Source data ->
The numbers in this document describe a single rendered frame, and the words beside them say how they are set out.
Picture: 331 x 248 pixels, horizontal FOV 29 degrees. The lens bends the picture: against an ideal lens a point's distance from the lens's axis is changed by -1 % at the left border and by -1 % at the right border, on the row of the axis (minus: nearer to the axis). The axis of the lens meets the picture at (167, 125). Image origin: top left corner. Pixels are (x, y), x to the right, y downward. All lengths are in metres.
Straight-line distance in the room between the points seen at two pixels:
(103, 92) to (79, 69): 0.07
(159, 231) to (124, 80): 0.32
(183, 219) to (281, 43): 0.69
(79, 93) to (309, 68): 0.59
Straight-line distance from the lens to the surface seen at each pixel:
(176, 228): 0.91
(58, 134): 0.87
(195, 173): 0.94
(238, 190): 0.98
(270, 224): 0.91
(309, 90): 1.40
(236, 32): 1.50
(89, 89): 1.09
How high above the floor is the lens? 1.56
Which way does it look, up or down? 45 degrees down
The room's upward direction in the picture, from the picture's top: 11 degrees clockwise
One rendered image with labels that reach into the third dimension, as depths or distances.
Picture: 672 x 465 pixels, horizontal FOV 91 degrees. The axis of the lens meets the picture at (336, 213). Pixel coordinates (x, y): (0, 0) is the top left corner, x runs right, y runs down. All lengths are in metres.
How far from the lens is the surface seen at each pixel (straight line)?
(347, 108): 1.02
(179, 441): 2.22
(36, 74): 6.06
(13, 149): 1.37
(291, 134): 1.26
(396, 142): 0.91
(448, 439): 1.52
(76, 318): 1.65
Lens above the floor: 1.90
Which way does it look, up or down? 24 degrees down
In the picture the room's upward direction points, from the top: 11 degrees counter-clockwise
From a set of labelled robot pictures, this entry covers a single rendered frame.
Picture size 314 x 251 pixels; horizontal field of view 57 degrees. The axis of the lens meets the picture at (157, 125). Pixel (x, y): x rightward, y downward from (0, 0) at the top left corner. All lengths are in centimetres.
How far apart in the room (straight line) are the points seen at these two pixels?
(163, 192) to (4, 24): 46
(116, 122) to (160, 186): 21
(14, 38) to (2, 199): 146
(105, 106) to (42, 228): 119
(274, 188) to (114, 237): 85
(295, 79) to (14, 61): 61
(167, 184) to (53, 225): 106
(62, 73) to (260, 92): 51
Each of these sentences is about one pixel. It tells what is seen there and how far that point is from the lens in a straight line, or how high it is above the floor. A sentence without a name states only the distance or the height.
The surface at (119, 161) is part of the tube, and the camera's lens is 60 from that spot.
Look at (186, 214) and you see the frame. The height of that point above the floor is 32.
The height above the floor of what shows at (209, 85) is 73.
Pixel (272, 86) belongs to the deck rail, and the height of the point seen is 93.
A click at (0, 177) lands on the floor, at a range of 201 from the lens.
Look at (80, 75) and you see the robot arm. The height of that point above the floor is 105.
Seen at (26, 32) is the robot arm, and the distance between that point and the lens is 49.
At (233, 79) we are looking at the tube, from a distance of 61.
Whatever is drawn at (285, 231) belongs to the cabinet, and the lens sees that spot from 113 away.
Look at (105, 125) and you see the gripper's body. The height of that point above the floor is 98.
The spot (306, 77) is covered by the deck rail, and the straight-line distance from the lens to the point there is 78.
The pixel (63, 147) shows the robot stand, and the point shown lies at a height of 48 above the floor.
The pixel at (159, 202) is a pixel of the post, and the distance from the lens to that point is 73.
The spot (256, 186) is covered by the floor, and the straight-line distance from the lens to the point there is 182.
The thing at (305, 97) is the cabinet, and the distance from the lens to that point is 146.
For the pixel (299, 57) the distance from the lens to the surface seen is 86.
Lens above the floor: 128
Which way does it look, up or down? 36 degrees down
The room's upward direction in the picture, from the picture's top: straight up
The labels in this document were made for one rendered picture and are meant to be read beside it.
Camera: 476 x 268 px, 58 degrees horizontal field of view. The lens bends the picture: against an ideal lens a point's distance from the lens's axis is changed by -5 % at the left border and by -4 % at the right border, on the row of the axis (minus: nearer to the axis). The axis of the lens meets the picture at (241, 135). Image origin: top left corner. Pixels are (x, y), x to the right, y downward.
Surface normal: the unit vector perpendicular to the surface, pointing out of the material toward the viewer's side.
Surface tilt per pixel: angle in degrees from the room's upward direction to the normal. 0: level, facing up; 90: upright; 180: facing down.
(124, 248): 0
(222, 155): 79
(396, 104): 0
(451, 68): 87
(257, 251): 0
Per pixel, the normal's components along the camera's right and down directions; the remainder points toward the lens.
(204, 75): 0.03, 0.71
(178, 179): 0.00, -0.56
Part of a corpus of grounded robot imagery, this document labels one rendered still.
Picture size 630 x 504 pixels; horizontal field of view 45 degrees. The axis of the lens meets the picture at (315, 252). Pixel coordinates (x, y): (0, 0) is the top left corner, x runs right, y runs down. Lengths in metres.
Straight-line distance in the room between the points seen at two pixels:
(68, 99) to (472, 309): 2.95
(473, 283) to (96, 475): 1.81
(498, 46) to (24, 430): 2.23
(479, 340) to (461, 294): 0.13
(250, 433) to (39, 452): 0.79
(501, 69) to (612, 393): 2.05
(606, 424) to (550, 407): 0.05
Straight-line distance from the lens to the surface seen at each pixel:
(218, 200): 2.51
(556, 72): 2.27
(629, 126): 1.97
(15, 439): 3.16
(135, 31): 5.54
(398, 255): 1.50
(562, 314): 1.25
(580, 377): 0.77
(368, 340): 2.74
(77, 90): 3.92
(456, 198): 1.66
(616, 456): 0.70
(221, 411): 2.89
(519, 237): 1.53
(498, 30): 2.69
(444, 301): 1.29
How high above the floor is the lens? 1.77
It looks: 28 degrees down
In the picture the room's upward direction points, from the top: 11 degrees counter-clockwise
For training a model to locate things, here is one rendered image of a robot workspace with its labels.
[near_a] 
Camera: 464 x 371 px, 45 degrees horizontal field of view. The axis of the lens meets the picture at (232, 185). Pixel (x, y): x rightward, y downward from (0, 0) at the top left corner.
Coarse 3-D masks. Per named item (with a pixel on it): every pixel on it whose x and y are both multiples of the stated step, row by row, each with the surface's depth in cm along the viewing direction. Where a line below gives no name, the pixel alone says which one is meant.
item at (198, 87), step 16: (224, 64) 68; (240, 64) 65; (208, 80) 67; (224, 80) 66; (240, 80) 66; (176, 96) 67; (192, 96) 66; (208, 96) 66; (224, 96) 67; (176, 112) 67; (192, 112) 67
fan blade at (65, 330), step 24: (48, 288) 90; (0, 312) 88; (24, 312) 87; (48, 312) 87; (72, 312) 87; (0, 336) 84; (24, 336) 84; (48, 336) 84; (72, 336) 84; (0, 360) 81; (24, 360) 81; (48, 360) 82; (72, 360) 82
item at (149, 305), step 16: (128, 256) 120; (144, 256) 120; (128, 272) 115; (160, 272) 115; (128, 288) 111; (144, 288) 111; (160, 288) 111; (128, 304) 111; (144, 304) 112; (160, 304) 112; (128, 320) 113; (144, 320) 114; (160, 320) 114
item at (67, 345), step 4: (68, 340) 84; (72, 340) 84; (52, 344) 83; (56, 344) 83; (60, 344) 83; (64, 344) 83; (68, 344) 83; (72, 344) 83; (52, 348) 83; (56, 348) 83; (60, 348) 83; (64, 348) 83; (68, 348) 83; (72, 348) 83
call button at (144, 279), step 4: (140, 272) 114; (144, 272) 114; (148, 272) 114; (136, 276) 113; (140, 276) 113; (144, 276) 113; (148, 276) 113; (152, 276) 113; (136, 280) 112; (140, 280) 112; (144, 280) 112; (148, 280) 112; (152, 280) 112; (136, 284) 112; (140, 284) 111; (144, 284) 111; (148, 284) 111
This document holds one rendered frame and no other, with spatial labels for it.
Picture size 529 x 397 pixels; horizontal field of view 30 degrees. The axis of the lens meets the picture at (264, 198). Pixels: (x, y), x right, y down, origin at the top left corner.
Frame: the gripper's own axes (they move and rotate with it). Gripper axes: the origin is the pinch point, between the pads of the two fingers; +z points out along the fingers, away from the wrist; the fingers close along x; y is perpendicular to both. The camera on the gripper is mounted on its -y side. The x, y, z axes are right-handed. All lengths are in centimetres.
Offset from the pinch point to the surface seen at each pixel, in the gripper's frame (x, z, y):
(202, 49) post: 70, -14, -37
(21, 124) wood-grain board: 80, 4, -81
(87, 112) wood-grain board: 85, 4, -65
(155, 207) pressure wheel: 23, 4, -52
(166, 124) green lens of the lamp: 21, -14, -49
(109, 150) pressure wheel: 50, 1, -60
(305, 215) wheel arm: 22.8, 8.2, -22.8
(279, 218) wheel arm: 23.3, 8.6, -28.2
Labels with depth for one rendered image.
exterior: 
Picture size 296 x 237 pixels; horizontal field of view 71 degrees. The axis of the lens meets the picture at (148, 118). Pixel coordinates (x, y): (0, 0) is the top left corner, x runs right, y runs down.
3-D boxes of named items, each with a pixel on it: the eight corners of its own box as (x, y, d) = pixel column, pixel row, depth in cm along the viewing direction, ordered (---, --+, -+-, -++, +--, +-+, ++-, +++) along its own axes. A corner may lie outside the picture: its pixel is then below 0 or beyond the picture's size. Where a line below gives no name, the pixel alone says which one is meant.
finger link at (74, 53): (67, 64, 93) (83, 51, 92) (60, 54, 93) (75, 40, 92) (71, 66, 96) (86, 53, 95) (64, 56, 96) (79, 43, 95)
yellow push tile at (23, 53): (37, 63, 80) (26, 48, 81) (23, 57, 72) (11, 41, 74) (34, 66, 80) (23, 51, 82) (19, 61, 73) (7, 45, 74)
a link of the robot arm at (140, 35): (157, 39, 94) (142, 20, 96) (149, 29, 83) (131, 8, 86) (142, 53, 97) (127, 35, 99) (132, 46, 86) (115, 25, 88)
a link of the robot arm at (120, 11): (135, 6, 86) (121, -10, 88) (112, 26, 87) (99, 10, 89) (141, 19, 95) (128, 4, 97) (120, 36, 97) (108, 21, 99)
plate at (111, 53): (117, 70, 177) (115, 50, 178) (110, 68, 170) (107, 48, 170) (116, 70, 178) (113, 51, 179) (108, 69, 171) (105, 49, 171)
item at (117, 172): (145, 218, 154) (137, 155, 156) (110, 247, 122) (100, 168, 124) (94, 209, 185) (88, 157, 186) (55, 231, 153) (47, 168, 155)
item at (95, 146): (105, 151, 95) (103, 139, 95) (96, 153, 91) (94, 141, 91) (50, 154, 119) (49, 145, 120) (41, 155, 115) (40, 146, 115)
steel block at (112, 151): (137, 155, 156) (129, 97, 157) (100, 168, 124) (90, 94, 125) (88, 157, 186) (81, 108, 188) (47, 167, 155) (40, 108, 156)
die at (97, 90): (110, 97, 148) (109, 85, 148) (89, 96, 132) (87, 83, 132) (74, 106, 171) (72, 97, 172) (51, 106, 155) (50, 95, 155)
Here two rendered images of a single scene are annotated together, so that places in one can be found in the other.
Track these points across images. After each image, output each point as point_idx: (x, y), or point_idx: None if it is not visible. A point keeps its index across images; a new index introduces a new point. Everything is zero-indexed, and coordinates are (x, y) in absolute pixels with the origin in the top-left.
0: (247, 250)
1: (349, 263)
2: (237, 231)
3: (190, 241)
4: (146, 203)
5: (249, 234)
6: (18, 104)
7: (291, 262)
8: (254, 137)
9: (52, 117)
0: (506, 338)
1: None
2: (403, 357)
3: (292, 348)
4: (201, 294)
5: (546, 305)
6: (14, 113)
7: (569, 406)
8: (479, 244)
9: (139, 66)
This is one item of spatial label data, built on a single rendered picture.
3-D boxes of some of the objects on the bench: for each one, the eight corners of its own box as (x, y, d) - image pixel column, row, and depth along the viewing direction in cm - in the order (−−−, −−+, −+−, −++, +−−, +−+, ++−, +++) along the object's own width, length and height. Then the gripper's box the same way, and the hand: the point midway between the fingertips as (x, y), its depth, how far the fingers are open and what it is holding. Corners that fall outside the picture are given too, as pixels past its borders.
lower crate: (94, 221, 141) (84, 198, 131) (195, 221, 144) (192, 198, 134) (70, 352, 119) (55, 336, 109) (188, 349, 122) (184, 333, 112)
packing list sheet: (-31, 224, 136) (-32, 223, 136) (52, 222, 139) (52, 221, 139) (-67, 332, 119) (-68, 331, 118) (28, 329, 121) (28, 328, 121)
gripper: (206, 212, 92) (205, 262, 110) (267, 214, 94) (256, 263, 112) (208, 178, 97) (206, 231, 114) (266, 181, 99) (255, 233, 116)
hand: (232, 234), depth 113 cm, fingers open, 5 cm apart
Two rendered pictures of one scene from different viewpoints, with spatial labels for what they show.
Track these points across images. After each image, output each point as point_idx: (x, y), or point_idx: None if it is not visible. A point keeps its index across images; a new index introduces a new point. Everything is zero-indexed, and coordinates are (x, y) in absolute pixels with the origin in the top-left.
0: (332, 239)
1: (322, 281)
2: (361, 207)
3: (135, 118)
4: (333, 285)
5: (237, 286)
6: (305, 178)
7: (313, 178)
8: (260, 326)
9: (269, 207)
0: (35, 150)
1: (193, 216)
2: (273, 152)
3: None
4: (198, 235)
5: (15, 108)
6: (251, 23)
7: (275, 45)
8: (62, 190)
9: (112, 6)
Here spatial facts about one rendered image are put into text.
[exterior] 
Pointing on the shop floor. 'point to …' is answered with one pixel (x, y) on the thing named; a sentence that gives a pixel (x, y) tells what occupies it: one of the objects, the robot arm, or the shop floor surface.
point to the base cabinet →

Your goal -> A word-for-word copy of the lines above from the one with "It looks: 28 degrees down" through the one with "Camera: 464 x", inclusive, is the only output wanted.

Output below ->
It looks: 28 degrees down
In the picture the room's upward direction points, from the top: 11 degrees counter-clockwise
For training a model to locate things, here is one rendered image of a robot workspace with its labels.
[near_a] 
Camera: 464 x 371 px, 45 degrees horizontal field of view. The axis of the lens meets the picture at (232, 185). Pixel (x, y): x rightward, y downward from (0, 0) at the top left corner.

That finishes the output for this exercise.